Paintings that depict familiar scenes, such as fields in a suburb, a river running through them, intricate river shores and flocks of small birds, are called shokeiga (small-scale paintings of landscapes). It is said that Esu, a painter in the period of the Five Dynasties, initiated the style. It was used often by the painters of imperial families in the end of the Northern Song period and also attracted the attention of later painters as an unconventional painting form. Very few shokeiga now exist and older ones are much rarer. This painting is one such hard-to-obtain example.
 This picture depicts a flock of wild geese on a sand-bar covered with dead reeds at the bottom of the picture. This is a popular motif in shokeiga. There is a small forest of slim bamboo trees on an earth mound on the right, out of which a dead tree crawls. The small bird perching on the dead tree branch is quite impressive. Two bamboo trees grow diagonally along with the dead tree and one of them hangs down and extends its branches as if to obstruct the viewer's view. While the bamboo trees are outlined with fine sumi lines and light green is applied inside, the reeds are outlined with thin sumi lines, to which light brown is added. The dead tree is outlined with cadent brush strokes, to which small brush effects are added in thin sumi ink. Compared to these bamboo and other trees, the wild geese are represented using a mokkotsu technique (a technique to depict objects without using any outlines), which clearly demonstrates thematic and technical traditions. Thin indigo blue is applied to the water surface and blank space to represent space effectively.
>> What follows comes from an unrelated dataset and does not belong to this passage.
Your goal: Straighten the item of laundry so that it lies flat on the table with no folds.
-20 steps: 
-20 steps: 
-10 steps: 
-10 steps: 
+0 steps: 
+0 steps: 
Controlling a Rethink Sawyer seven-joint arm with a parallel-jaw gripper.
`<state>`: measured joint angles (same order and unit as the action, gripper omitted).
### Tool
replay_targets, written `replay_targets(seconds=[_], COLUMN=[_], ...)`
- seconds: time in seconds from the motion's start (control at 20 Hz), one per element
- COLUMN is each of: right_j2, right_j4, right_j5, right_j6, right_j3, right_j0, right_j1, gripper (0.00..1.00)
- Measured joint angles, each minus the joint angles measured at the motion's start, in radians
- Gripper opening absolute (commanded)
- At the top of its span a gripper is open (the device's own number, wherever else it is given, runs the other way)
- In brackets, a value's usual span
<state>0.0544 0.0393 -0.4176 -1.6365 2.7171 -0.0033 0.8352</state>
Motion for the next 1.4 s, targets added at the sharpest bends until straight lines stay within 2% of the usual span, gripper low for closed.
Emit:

 There is another example of shokeiga of this type, Sansuizu (an important cultural property at the Museum Yamato Bunkakan) authenticated as a Cho Tainen. Although this picture shows certain technical similarities to the Sansuizu in the representation of wild geese and small birds, this picture shows a centripetal composition whereas the Sansuizu has an open composition. Moreover, the representation of this picture is more elaborate and it is as if it were pursuing a different painting approach. It seems appropriate to assume that it was created after the early Southern Song period. It is a valuable example not only as a shokeiga, but also as a sansuiga of the Song period.